Work to be completed: When you find the line that contains "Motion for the", restate it and all lines after it exactly, stopping at the end of the material.

Recorded information:
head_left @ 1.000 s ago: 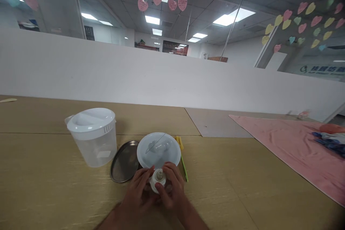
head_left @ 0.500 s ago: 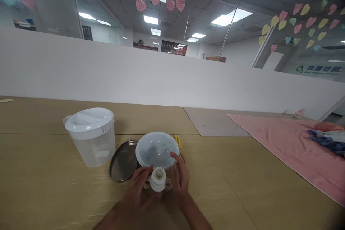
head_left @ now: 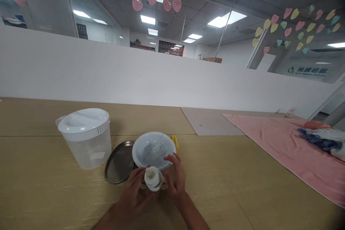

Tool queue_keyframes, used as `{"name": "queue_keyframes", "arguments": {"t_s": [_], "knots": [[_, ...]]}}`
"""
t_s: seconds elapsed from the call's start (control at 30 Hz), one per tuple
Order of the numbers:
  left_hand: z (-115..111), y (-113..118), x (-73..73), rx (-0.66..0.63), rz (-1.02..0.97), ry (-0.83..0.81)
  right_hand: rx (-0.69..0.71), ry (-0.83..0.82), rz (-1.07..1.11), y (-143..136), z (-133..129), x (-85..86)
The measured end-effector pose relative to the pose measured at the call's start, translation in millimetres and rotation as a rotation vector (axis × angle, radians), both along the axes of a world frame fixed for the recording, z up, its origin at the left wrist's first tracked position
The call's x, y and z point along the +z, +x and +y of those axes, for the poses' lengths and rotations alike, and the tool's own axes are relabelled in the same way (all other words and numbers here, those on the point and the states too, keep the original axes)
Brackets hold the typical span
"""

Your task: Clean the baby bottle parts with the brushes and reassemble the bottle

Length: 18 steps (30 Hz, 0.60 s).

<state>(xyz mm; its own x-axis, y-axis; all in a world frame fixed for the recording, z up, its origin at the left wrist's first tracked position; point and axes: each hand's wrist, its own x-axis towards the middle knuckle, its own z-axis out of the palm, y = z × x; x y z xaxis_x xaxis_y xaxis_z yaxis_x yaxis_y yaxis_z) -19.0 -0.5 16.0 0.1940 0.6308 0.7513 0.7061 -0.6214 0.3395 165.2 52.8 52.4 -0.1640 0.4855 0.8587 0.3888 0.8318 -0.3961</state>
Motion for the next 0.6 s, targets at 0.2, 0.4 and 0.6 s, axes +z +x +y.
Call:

Exercise output:
Motion for the next 0.6 s, targets at 0.2, 0.4 and 0.6 s, axes +z +x +y.
Call:

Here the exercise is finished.